- WHAT IS NEEDED
If a line in the records below contains the word "print", return that line.

(Items from a data source)
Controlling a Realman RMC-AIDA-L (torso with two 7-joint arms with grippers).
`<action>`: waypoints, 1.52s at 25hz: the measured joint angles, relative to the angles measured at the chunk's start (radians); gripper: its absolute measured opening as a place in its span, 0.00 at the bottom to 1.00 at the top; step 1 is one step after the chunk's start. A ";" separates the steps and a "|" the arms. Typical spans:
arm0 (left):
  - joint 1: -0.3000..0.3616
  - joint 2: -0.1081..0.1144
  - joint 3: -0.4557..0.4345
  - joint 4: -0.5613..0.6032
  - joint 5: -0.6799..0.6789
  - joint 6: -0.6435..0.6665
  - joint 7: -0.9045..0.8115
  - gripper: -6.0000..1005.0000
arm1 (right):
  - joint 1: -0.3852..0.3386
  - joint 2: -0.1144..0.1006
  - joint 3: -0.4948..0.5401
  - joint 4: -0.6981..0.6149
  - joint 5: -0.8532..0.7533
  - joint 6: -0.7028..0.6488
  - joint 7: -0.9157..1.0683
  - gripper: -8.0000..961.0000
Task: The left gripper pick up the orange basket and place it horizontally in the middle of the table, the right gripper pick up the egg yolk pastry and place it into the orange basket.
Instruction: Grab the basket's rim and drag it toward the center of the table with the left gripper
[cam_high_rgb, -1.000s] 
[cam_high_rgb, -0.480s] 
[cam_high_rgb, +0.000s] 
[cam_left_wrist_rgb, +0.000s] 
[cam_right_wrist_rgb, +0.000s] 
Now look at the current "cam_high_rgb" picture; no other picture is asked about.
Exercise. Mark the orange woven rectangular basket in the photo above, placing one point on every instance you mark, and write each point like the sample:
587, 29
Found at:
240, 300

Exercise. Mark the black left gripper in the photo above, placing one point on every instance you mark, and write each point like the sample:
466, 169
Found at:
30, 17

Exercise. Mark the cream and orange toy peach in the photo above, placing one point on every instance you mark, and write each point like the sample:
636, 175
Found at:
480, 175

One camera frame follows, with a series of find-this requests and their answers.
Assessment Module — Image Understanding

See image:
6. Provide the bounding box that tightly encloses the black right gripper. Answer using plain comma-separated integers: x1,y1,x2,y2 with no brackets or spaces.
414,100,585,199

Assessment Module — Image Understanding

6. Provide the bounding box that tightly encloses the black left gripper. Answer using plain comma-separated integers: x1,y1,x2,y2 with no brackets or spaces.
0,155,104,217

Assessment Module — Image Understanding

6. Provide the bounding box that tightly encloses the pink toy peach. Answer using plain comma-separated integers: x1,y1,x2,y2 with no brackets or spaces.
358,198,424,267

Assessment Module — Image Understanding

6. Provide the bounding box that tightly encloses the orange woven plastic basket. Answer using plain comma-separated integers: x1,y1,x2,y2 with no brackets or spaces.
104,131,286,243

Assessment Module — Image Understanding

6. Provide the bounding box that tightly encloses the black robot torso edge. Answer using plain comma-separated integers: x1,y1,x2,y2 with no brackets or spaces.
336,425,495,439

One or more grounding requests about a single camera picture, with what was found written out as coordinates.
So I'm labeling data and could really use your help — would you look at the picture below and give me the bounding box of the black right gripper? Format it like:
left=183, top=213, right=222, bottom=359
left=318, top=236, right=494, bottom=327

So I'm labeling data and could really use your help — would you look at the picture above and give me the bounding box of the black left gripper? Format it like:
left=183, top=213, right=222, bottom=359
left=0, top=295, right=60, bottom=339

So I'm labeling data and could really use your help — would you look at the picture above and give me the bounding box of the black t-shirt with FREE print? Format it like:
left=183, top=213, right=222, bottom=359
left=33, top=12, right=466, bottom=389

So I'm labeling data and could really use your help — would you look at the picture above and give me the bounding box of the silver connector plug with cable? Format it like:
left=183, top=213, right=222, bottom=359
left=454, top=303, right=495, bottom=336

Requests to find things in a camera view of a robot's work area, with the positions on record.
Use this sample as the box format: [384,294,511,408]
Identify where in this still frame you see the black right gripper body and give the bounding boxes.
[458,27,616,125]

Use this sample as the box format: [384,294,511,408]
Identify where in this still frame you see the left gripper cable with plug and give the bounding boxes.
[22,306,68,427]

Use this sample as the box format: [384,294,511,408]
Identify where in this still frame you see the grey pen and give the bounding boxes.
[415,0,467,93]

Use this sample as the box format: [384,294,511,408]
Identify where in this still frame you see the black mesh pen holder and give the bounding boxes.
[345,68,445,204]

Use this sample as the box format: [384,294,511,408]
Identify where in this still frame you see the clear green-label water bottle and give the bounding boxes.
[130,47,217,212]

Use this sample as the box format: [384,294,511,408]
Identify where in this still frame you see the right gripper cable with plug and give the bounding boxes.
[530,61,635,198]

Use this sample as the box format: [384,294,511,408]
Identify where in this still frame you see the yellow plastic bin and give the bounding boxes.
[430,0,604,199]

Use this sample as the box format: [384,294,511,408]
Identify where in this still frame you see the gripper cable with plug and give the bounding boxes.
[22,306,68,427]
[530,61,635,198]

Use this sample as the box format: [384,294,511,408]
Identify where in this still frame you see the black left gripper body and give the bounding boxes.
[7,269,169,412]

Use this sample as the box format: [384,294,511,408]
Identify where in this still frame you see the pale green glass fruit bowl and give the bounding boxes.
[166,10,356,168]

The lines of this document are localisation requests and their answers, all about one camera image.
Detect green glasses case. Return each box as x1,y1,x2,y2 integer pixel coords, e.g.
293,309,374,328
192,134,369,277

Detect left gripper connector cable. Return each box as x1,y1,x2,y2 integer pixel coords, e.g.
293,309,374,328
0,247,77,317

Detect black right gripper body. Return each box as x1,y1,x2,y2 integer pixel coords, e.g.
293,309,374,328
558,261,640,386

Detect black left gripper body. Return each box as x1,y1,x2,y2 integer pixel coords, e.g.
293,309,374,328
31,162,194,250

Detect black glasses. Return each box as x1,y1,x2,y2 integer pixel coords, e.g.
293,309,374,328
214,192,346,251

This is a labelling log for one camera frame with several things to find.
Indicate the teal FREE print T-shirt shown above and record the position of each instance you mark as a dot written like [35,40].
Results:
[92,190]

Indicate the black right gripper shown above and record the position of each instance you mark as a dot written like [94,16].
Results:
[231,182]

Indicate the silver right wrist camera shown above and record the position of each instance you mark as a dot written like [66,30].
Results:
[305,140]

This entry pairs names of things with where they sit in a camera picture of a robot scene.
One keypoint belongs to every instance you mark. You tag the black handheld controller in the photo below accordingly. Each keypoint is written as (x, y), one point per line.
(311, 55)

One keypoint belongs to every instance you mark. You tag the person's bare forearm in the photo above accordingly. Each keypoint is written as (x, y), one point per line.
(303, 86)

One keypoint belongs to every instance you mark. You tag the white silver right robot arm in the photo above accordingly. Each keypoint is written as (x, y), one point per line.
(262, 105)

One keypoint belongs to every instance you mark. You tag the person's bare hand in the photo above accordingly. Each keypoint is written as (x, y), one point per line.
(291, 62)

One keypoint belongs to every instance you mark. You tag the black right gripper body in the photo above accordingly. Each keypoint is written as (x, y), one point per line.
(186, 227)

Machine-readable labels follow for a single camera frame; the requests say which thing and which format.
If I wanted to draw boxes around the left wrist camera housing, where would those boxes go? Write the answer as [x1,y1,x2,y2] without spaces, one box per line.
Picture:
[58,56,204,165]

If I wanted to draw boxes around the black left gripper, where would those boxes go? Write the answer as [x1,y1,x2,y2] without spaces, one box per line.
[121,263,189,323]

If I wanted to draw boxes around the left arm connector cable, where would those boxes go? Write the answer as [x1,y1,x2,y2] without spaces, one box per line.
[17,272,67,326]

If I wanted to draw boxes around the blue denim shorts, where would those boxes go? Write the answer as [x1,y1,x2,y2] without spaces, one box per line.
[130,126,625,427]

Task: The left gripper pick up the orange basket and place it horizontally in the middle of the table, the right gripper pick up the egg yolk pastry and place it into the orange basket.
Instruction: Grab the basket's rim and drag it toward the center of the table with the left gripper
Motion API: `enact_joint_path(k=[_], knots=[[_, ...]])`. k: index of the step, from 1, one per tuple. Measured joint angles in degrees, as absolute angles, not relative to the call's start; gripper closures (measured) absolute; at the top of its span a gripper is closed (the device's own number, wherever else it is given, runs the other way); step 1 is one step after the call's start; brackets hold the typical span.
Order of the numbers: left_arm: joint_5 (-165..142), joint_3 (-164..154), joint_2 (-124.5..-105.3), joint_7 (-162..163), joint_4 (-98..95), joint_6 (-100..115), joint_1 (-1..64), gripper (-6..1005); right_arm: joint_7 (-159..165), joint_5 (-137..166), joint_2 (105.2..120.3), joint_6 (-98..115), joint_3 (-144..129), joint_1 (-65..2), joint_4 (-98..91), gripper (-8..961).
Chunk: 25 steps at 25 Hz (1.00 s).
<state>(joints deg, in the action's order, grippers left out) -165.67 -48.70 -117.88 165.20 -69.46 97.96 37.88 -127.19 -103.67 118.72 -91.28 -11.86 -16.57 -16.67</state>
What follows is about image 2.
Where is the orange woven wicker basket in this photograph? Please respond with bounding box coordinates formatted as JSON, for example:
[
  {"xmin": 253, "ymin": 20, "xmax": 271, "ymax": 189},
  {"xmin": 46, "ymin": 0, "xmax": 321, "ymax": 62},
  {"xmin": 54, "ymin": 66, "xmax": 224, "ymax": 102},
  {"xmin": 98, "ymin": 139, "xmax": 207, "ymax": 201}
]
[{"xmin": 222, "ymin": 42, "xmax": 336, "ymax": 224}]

- EXERCISE RESULT
So I'm labeling data and could really use your help — would you look at the picture above and give me the bounding box of the black t-shirt with FREE print? Format it like:
Indicate the teal FREE print T-shirt shown above and record the position of each instance you mark as a dot written like [35,40].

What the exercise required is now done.